ND vom 10.6.02Die andere Seite von »Silicon Valley«
Arbeitsbedingungen der Neuen Ökonomie im Visier – nicht nur in den USA


Von Peter Nowak

Das US-Filmemacherduo Deborah Kaufmann und Alan Snitow räumt mit dem Mythos
der guten Arbeitsbedingungen im Bereich der Neuen Ökonomie auf. Ihr Film »The
Secrets of Silicon Valley« zeigt, auf welch schmutzige, stupide und schlecht
bezahlte Fabrikarbeit sich die hochgelobte New Economy stützt.
Der aus Indien stammende Zeitarbeiter Raj Jayadev könnte in den USA zum
Protagonisten einer neuen Generation von Gewerkschaftern werden. Dabei arbeitete
er im Mekka der Neuen Ökonomie der USA, in Silicon Valley. In einer Branche
also, die noch immer zu den gewerkschaftsfreien Zonen gehört und gemeinhin
nicht mit Arbeitskämpfen in Verbindung gebracht wird.

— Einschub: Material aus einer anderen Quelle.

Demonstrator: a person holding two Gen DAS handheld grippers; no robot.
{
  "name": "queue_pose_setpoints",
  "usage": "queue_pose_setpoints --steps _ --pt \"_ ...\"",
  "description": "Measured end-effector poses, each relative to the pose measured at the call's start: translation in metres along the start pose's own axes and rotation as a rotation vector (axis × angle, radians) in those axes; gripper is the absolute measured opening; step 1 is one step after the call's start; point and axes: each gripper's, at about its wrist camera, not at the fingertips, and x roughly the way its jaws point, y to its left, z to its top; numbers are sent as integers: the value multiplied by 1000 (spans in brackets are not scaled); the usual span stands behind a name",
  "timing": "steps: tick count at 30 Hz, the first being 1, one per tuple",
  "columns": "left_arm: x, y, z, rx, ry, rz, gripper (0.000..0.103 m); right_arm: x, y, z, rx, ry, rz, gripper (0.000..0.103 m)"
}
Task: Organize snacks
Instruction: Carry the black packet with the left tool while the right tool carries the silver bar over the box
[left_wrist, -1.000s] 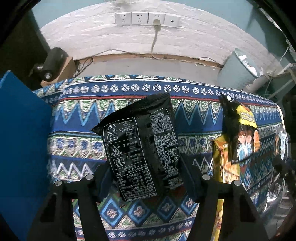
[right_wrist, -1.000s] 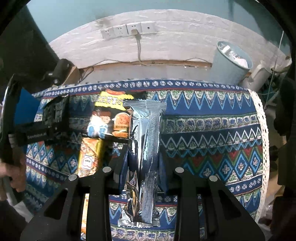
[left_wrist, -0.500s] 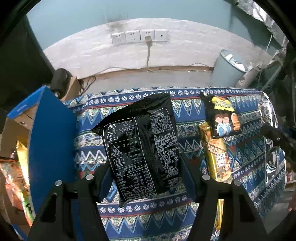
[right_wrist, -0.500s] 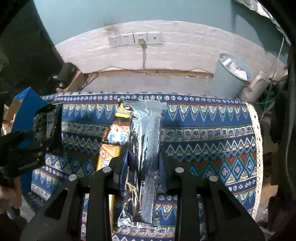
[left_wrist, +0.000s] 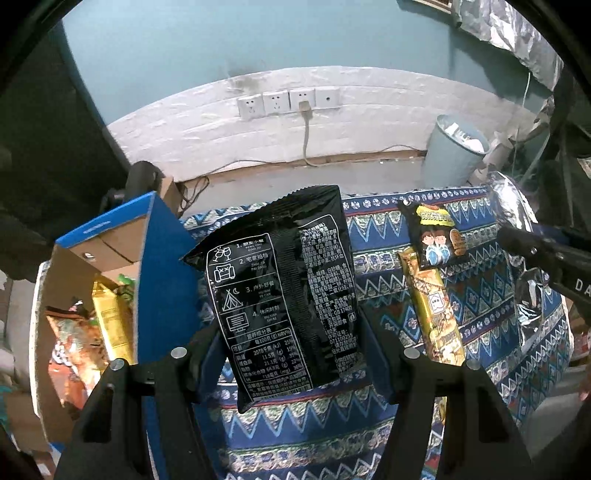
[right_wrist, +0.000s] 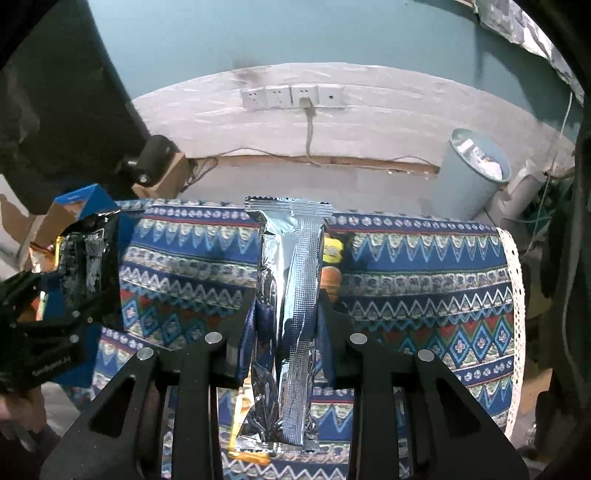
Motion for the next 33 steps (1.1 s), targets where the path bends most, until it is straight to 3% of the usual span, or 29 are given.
queue_pose_setpoints --steps 15,33 --pt "-44 42 -17 -15 -64 42 67 -20 71 6 -103 -28 80 28" --pt "-69 114 -46 -121 -78 59 67 -27 161 17 -201 -34 186 28"
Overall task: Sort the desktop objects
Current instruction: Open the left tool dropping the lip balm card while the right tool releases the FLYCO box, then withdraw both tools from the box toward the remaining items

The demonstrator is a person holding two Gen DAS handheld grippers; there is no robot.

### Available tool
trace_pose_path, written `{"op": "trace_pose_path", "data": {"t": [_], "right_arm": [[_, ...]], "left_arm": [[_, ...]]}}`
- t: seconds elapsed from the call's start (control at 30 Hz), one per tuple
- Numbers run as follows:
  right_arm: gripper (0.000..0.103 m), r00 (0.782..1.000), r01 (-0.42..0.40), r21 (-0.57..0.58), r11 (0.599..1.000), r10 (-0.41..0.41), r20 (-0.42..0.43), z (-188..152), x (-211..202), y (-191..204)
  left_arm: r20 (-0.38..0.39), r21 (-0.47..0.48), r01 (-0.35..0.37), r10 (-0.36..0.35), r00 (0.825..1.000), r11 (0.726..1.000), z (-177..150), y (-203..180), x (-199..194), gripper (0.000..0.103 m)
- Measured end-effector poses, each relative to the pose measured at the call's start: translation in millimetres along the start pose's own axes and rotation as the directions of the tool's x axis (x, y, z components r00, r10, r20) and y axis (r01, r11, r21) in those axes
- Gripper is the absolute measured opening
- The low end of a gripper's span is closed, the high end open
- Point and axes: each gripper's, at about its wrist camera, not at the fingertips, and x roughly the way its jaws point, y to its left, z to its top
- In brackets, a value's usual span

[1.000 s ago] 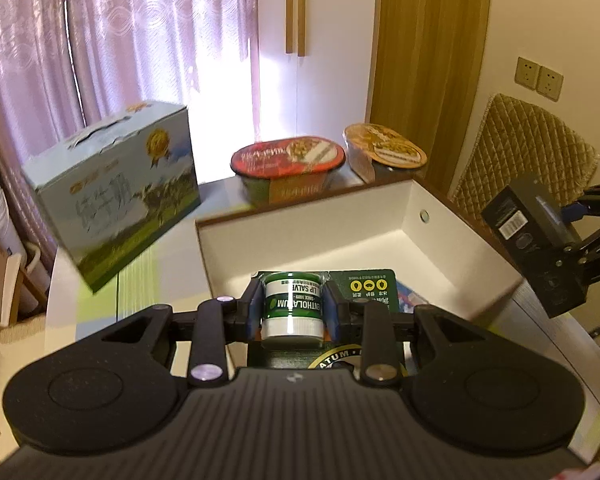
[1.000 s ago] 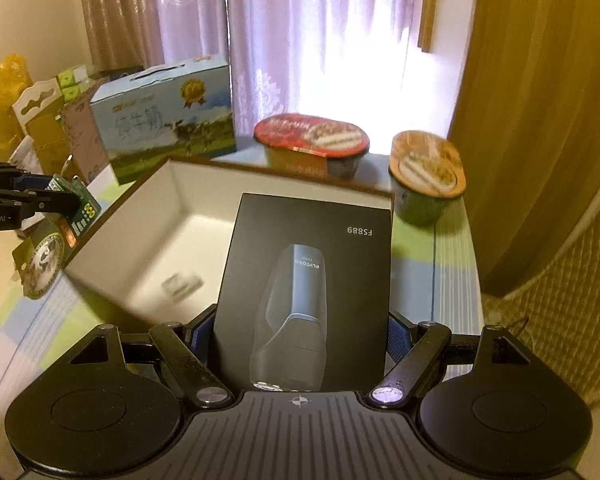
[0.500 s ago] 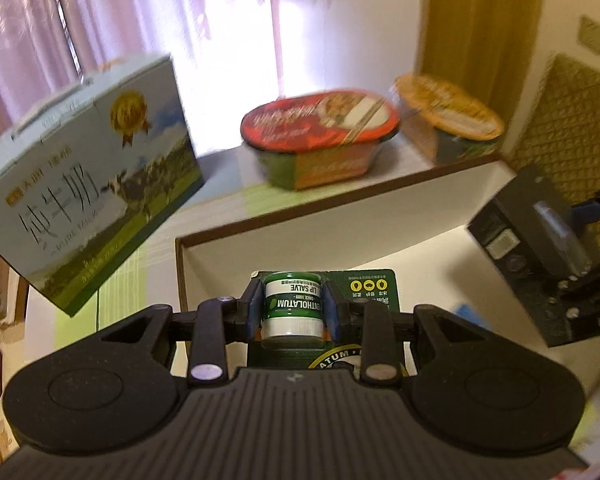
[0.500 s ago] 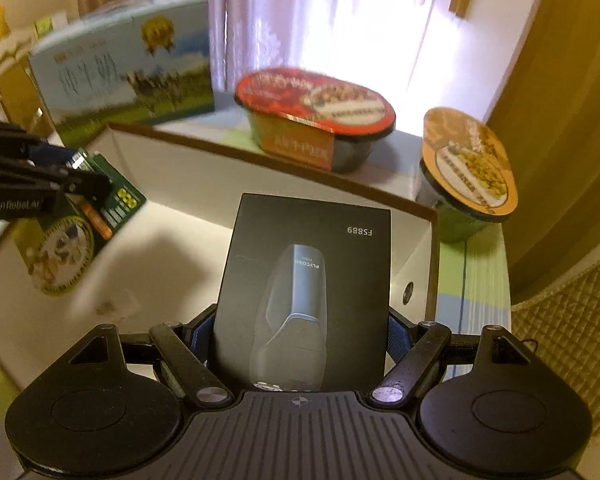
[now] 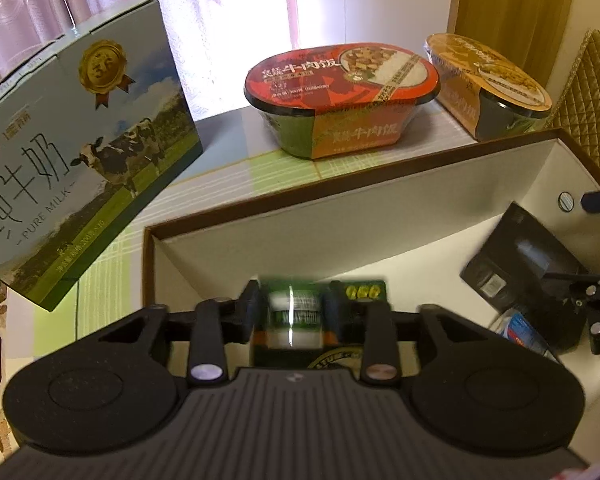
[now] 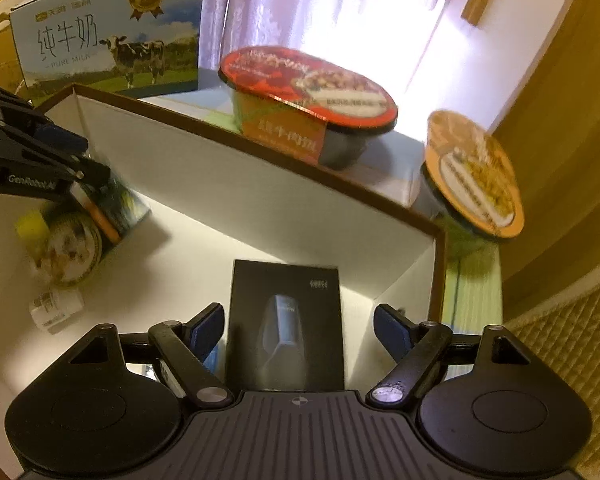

Doch von den kreativen, flexiblen Arbeitsbedingungen, die dieser Branche
nachgesagt werden, konnte Raj Jayadev nur träumen. Er musste täglich 800 Druker
der Marke Hewlett-Packard in Kartons verpacken. Wie viele seiner
Arbeitskollegen wurde er durch die Arbeitsbedingungen krank, litt bald an Atembeschwerden
und Nasenbluten. Als er Kritik übte, wurde er vom Management zunächst
isoliert und schließlich entlassen. Doch Jayadev ließ sich nicht einschüchtern und
ging an die Öffentlichkeit. Inzwischen ist er nicht nur in den USA ein
bekannter Mann.
Er ist eine Hauptfigur des 60-minütigen Dokumentarfilms »The Secrets of
Silicon Valley«, in dem Deborah Kaufmann und Alan Snitow mit dem Mythos der guten
Arbeitsbedingungen in der New Economy aufräumen. »Viele Arbeiter in den
Fabriken der High-Techfirmen klagen über Gesundheitsbeschwerden. Wer aufmuckt,
fliegt raus – das sind Zustände wie vor hundert Jahren«, so das Fazit von
Snitow. Die Schattenseiten des Hightech-Booms – das Thema ist nicht
nur in den USA aktuell. Dieses Fazit zogen die Filmemacher, nachdem sie den
mittlerweile synchronisierten und im Fernsehsender Arte ausgestrahlten Film in
mehreren deutschen Städten, vor Gewerkschaftern, Betriebsräten und
Internationalismusgruppen vorgestellt haben.
Eine wichtige Botschaft des Filmes sieht Snitow darin, vor den Gefahren der
rasant zunehmenden Zeitarbeit in der New Economy zu warnen: Negative
gesundheitliche Folgen und Verlust gewerkschaftlicher Rechte. Und Deborah Kaufmann
ist bestürzt: »Es scheint so, als würde Europa mit dem Verweis auf die
internationale Konkurrenz die Zeitarbeit gerade jetzt als Wundermittel entdecken.
Dabei rücken in den USA zunehmend die Gefahren in den Mittelpunkt der Debatte.«
Dazu hat der Film wohl auch beigetragen. Er wurde auf den Wirtschaftsseiten
führender US-Zeitungen besprochen. Auch in Deutschland könnte der Film noch
für Diskussionen sorgen. Verhandlungen mit einem Verleih laufen; eine weitere
Ausstrahlung in einem Fernsehsender ist im Gespräch und Gewerkschaftsgruppen
haben schon Interesse an den Filmkassetten gezeigt.